> [ACTION ITEM]: Please repeat the data exactly. Any picture in it stays out.

> [RAW DATA]:
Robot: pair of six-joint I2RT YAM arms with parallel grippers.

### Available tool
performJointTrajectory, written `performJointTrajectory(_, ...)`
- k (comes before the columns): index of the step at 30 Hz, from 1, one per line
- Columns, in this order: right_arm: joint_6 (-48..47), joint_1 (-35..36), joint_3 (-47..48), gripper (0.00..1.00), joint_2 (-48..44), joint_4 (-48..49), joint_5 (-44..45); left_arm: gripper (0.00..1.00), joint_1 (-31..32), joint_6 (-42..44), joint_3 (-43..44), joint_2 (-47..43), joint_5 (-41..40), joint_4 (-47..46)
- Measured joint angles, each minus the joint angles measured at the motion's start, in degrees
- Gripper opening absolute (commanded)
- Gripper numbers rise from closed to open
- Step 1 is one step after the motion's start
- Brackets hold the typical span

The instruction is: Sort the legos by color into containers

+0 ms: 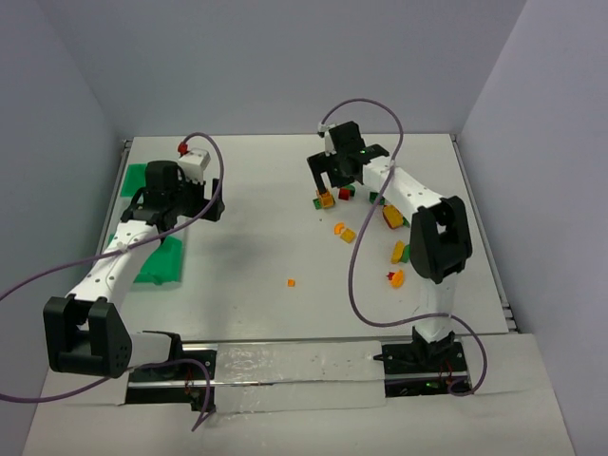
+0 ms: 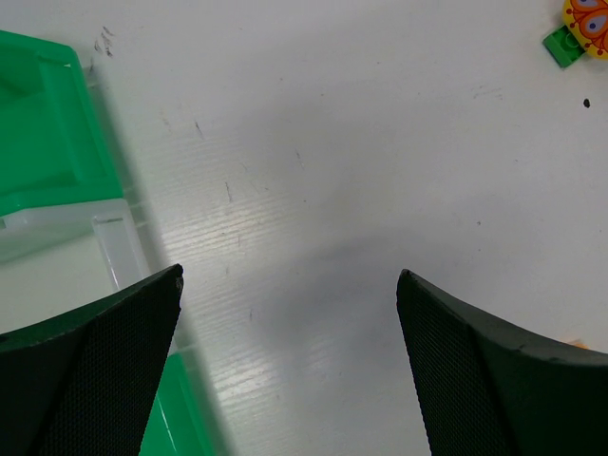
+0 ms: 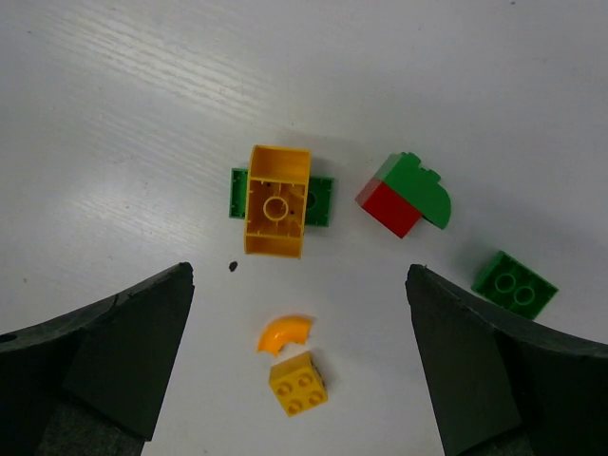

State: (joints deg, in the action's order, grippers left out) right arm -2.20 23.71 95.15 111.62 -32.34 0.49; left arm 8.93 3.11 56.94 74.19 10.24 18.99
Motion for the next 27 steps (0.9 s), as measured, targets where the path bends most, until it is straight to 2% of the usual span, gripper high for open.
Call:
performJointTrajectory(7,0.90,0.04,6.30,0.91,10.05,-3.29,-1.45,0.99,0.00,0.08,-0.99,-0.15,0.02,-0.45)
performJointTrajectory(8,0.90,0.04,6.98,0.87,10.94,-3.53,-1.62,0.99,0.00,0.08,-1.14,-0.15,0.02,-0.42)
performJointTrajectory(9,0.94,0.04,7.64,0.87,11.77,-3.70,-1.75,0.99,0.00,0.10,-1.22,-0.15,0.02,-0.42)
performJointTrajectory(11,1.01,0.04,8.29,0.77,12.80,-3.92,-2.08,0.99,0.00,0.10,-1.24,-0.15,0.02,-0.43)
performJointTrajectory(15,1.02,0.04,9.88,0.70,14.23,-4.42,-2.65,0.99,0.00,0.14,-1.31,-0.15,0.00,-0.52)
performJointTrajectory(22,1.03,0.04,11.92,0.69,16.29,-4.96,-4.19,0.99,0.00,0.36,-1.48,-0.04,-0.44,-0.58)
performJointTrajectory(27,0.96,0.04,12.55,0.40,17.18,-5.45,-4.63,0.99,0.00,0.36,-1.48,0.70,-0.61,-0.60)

> [WRITTEN ANSWER]:
Robot: pair of six-joint I2RT YAM arms with parallel grippers.

### Available tool
performJointTrajectory, written `performJointTrajectory(_, ...)`
- k (comes before the columns): index of the step at 30 Hz, from 1, one per line
- Columns, in this order: right_arm: joint_6 (-48..47), joint_1 (-35..36), joint_3 (-47..48), gripper (0.00..1.00), joint_2 (-48..44), joint_4 (-48..49), joint_5 (-44..45); left_arm: gripper (0.00..1.00), joint_1 (-31..32), joint_6 (-42..44), joint_3 (-43..44), joint_2 (-47..43), joint_5 (-41..40), joint_4 (-47..46)
- Measured joint angles, each minus the joint angles measured at the motion's start, in degrees
- Gripper opening absolute (commanded)
- Gripper numbers rise from closed to open
- Step 1 is one step after the motion's start
- Brackets hold the typical span

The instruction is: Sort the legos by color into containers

+0 ms: 
+0 ms: 
+0 ms: 

State: (joints deg, in the action's order, grippers left out) right arm -2.20 23.71 95.15 111.62 -32.34 0.49; left arm 8.93 3.11 56.94 74.19 10.24 18.99
Motion for the next 27 steps (0.9 s), as measured, targets where the path bends most, until it is straight to 2% of the usual span, gripper high for open.
Call:
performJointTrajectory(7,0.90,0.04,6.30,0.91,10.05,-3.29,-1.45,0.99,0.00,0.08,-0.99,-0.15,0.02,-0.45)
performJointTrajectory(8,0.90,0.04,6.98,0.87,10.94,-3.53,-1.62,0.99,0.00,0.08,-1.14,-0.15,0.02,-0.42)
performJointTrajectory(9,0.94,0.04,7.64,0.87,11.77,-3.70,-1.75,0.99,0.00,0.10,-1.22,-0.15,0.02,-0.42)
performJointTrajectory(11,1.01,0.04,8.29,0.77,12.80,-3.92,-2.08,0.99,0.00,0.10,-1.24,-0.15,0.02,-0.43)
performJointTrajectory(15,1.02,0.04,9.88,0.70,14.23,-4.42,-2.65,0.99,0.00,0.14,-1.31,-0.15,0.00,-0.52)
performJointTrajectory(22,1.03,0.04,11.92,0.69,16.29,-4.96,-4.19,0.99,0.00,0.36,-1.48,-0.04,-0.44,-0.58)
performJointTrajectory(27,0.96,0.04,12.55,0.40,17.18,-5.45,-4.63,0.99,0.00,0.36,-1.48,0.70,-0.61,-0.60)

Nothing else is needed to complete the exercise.